Items listed in a dataset

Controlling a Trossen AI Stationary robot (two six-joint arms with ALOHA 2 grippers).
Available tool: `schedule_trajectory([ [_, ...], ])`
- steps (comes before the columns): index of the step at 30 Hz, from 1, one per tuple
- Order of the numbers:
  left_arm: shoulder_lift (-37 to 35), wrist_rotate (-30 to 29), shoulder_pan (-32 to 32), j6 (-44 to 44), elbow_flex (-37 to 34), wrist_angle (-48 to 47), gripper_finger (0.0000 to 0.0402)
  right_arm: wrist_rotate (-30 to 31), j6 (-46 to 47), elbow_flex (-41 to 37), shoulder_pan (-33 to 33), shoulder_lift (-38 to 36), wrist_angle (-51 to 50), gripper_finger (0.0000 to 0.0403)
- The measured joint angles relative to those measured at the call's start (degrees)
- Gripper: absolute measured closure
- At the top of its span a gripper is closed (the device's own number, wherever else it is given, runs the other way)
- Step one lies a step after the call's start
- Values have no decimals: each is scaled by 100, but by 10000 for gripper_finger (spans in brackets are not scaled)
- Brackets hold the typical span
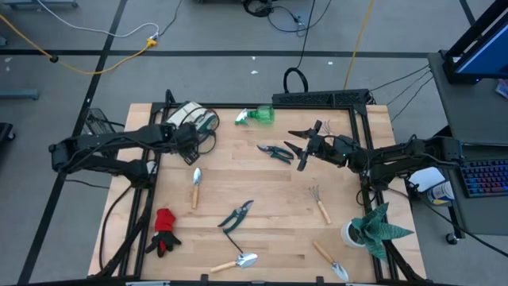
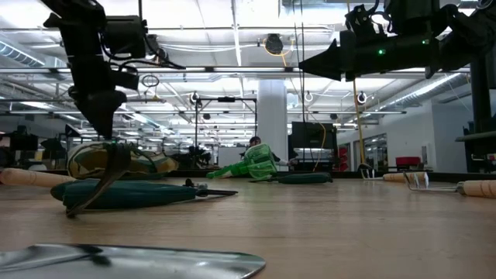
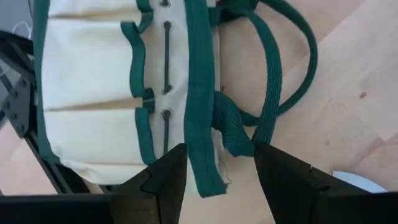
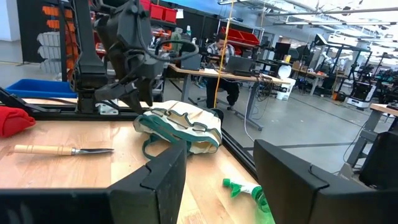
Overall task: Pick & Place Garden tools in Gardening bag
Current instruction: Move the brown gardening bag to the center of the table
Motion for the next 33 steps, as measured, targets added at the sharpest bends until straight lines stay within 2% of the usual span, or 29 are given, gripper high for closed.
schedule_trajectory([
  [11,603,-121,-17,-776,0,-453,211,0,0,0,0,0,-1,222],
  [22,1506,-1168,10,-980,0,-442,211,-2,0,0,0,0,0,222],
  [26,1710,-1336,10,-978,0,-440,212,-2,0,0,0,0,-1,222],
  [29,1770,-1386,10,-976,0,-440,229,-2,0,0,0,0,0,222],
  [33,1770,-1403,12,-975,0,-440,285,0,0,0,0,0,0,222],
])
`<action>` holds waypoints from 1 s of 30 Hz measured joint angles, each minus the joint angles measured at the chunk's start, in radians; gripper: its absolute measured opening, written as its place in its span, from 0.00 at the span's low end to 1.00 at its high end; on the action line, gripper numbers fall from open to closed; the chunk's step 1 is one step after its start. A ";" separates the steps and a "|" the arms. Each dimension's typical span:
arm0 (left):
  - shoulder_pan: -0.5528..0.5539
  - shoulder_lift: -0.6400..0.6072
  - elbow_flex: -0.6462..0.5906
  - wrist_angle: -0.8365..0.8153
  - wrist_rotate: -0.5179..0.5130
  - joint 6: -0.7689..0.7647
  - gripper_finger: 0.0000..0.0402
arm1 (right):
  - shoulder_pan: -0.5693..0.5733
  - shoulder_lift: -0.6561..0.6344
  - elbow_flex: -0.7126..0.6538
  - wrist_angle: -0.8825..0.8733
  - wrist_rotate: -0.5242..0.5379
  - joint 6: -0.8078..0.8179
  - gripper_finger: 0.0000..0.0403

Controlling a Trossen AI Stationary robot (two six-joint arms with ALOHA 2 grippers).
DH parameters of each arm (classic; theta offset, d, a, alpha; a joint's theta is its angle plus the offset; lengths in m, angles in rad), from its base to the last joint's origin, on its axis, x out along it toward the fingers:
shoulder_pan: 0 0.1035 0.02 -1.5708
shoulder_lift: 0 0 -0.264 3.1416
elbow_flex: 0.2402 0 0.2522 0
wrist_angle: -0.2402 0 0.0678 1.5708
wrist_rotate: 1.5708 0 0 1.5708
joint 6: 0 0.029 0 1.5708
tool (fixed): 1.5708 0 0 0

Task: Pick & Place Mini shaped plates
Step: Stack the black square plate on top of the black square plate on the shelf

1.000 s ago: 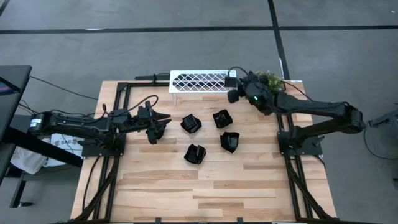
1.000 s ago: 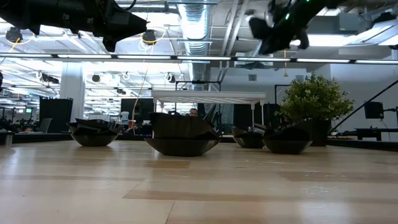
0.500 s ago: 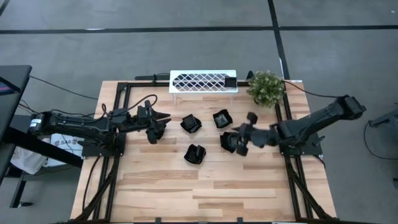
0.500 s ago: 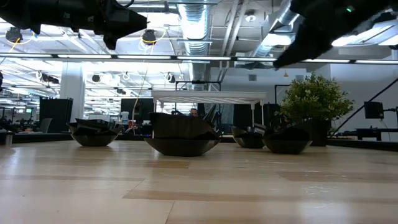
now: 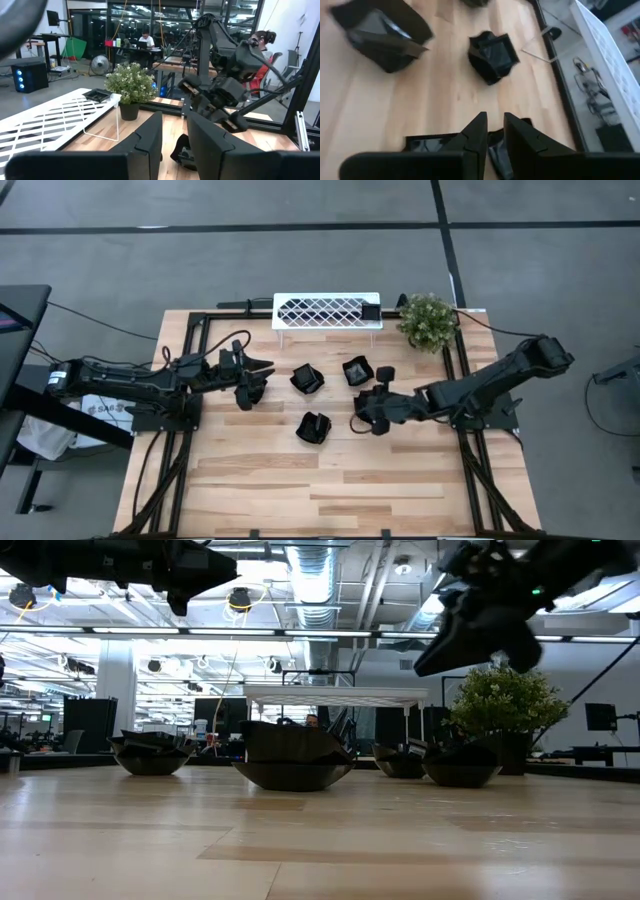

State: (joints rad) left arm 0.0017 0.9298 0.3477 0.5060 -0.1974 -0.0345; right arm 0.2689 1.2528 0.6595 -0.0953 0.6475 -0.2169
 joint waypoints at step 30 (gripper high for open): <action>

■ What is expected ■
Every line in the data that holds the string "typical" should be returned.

■ Answer section ■
- Brackets hold the typical span
`<action>` holds waypoints from 1 s of 30 Hz measured joint angles, each minus the joint angles measured at the chunk's start, in radians; gripper: its absolute measured opening, written as its place in its span, from 0.00 at the span's low end to 1.00 at its high end; on the action line, gripper numbers fall from open to closed; the chunk's step 1 is one step after its start. A ";" separates the steps and a "|" the arms. Each dimension's typical span:

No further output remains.